======== EXTRACTED DATA ========

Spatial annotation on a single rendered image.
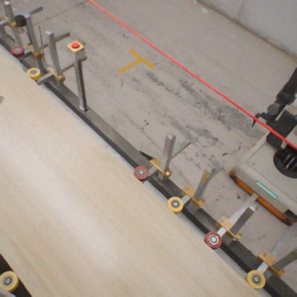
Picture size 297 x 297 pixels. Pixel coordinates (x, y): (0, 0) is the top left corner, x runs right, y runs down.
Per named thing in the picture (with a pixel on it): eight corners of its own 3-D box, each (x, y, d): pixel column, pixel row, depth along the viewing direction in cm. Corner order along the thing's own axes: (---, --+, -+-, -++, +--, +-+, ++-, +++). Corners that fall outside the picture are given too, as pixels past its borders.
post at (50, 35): (61, 86, 233) (50, 28, 194) (64, 89, 232) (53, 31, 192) (57, 88, 232) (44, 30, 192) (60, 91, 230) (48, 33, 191)
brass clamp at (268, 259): (260, 250, 165) (264, 247, 161) (283, 270, 160) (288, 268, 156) (254, 259, 162) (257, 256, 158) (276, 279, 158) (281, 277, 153)
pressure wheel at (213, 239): (213, 257, 162) (219, 250, 152) (198, 250, 163) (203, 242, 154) (218, 242, 166) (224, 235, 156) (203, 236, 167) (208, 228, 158)
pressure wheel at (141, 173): (147, 188, 180) (148, 178, 171) (132, 187, 180) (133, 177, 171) (147, 176, 185) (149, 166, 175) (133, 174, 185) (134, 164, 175)
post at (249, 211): (224, 236, 183) (253, 200, 143) (229, 241, 182) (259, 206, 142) (220, 241, 181) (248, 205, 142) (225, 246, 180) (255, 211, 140)
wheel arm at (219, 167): (217, 166, 193) (219, 163, 190) (221, 170, 192) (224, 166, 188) (167, 213, 174) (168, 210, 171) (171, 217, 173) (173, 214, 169)
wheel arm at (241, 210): (251, 195, 185) (254, 191, 181) (256, 199, 183) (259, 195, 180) (202, 247, 166) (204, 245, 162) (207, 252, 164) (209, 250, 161)
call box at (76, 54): (78, 51, 188) (76, 40, 181) (85, 57, 185) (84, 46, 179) (68, 56, 185) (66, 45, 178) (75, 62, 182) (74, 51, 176)
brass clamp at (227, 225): (221, 218, 176) (224, 214, 171) (241, 235, 171) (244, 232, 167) (214, 225, 173) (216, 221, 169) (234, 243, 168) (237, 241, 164)
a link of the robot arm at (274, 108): (297, 96, 169) (282, 87, 172) (291, 100, 160) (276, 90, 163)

========

**WHAT YOU NEED TO DO**
Tally the lines of the material in which the word "pixels" appears. Output the count alone.

**OUTPUT FOR THIS TASK**
2